> **TASK REQUIREMENTS**
The expected output is each line in the data below that includes the string "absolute".

> **DATASET EXTRACT**
_ _ _ _ _ _ _

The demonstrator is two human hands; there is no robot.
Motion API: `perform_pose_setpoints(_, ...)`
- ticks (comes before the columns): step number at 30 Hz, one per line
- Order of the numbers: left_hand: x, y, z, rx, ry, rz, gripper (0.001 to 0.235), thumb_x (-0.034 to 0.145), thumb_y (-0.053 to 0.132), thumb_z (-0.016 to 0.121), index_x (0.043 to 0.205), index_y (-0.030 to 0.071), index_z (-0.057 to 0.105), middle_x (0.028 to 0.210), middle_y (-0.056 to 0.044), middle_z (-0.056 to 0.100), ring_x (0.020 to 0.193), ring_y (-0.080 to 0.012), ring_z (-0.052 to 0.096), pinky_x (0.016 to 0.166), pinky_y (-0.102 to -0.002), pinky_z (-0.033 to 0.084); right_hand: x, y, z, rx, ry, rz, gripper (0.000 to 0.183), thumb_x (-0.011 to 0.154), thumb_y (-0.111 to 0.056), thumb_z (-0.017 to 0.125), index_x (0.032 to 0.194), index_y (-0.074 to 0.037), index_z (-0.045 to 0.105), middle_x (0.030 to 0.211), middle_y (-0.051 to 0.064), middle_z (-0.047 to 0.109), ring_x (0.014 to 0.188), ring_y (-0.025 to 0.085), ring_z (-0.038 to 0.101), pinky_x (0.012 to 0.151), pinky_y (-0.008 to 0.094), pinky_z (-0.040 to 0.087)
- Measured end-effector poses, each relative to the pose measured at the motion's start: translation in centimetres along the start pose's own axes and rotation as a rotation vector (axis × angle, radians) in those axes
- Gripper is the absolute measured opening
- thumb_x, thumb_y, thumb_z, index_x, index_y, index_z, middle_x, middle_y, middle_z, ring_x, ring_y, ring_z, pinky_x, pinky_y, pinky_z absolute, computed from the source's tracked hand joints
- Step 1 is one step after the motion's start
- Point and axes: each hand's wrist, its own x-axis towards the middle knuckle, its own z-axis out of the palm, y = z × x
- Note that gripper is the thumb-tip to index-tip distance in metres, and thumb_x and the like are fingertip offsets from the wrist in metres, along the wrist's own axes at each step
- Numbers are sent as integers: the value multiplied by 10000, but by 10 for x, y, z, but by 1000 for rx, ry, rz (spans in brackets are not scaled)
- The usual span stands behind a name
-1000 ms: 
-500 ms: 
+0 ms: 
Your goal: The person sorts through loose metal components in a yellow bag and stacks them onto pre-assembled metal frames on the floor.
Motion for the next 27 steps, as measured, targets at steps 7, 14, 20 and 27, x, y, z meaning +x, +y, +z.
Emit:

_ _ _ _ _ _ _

> **SOLUTION TO THIS TASK**
- Gripper is the absolute measured opening
- thumb_x, thumb_y, thumb_z, index_x, index_y, index_z, middle_x, middle_y, middle_z, ring_x, ring_y, ring_z, pinky_x, pinky_y, pinky_z absolute, computed from the source's tracked hand joints

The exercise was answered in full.